Physician leadership positions lag in systems with fewer than hundred providers, observes Jewell. Partly it’s because the systems may not have enough doctors to invest in the chief medical officer role. But Jewell says he’s observed that doctors tend to be less interested in working with the profit-and-loss statements and more interested in value-based care. That’s an area where physicians can be more easily recruited for leadership development.

Which titles are needed?

Boards and organizational leaders use titles to delegate accountability for things they consider important. “When I see C-suite invest in a new C role around something like value-based care, it’s saying, ‘This is important to us, and we need someone with the highest level of expertise to focus on it,’” says Jewell.

Fournier says organizational leaders — often the governance committee of the board and the executive committee — need to hash out what they are trying to accomplish. In a highly competitive environment, executives should look at the factors that make their organization stand out. If a certain factor or experience is critical to success, the organization can signal that strength with a position and a title — and with putting a strong leader in that role, says Fournier. This doesn’t mean the position needs to be at the C-suite level, but the person needs to have the operational abilities and budget to succeed. “The executive team needs to think about how to attach people and strategy … and look at the critical bodies of work to see where that role needs to sit,” Fournier says.

Payers and providers used to live in their own bubbles, but healthcare systems are expanding how they do business, including entering into joint ventures. A person running a joint venture may have the title of president without having many executives reporting to them, says Jewell.

Changing with the times

The CEO, the CFO, the COO, the CIO — those are C-suite constants that aren’t going away. But Fournier says C-suite organization and titles should be viewed as dynamic, notstatic. Roles may emerge and then fade away. “Or they may decide after a while that it’s not a role that matters, because the C-suite roles become synthesizers of information. They’re really there to tie together workstreams for leaders,” Fournier says. A chief experience officer might, for example, oversee the work of those responsible for both the employee experience and patient experience. The chief legal officer may oversee the risk portfolio, including the chief compliance officer and general counsel.

Mergers are another time to reconsider the structure of the C-suite. “In general, consolidations have taken away more executive jobs than they’ve created,” notes Quinn. Many of these deals are set up to allow the local hospitals to continue running themselves, at least for a few years, says Jewell. “Every local hospital has their own C-suite to go along with the regional and national C-suites. A lot of systems are hesitant to blow that up locally,” he says.

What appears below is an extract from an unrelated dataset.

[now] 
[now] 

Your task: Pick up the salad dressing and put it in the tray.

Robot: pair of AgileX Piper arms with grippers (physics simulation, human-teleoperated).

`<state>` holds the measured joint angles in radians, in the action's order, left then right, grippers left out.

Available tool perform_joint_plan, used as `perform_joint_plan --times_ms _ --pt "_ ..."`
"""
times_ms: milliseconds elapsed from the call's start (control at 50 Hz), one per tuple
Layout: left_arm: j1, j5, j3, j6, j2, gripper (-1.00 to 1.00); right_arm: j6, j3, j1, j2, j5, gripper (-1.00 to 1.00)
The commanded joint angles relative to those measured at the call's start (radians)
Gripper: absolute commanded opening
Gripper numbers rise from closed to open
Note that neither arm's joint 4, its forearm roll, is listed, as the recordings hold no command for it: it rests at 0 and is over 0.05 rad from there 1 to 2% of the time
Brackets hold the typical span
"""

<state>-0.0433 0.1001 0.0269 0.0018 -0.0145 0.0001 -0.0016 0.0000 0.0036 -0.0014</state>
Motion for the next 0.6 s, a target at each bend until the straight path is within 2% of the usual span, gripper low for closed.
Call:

Often the layoffs occur at the operational level, affecting employees in human resources, revenue cycle management and technology as those functions get pulled into a centralized operation in the name of efficiency and standardization. With many acquisitions, the C-suite stays put for two to four years, and then changes may be made.

C-suite roles will continue to change with healthcare trends. Roles may disappear when a particular person leaves; the executive committee and board may use the departure as an opportunity to tweak a role and title — or abandon it because more pressing issues have arisen.

It would not be surprising to see positions added related to emergency preparedness, diversity and inequity — if not to the C-suite, at least to the level in the organizational chart that reports to the C-suite. “As different needs emerge in the organization and at different times, some roles become more prominent or get more attention than others,” Fournier says.

Deborah Abrams Kaplan covers medical and practice management topics.